# [Work request]
Looking at the material below, work out how many of its lines hold the string "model". Give that figure alone.

--- START ---

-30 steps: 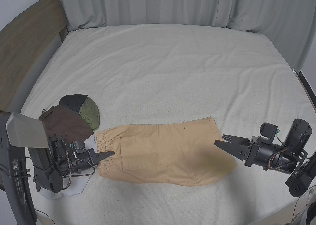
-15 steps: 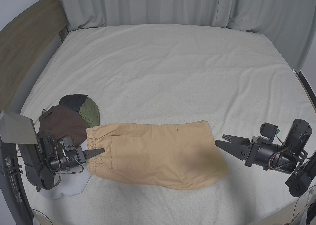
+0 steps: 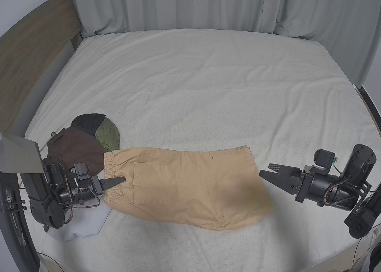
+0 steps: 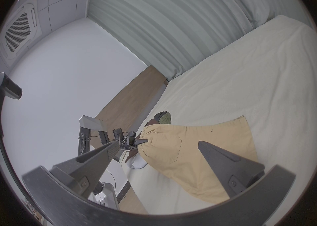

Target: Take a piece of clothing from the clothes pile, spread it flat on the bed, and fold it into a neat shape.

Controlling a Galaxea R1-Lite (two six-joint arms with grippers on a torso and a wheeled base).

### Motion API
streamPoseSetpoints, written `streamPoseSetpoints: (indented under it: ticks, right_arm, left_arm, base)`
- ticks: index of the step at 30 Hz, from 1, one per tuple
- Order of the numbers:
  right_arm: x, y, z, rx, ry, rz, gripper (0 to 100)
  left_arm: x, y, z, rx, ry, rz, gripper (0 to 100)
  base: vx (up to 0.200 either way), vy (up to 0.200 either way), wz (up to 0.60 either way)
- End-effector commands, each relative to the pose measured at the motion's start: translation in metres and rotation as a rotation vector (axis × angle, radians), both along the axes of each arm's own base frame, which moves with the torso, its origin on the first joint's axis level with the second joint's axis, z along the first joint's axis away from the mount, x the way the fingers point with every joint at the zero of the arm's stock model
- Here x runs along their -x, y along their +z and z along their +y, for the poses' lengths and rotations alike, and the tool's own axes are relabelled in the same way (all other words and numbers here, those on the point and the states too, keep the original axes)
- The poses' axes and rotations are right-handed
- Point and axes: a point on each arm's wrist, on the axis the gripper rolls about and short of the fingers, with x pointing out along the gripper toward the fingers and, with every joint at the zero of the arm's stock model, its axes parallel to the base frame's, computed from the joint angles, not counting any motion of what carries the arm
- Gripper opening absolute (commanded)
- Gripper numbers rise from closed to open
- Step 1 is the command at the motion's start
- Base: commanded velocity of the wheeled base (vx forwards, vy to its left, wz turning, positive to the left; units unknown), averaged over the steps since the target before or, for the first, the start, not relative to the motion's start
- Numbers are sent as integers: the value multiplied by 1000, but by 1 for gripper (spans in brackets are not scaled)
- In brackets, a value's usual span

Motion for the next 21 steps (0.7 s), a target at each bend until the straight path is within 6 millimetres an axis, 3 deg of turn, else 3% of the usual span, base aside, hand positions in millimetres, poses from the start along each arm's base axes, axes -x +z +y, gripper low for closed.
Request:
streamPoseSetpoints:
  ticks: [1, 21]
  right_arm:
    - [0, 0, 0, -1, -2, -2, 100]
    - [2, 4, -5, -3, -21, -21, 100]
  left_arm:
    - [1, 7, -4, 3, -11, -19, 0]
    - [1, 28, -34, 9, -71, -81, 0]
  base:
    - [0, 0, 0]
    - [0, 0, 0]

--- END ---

# [Answer below]
2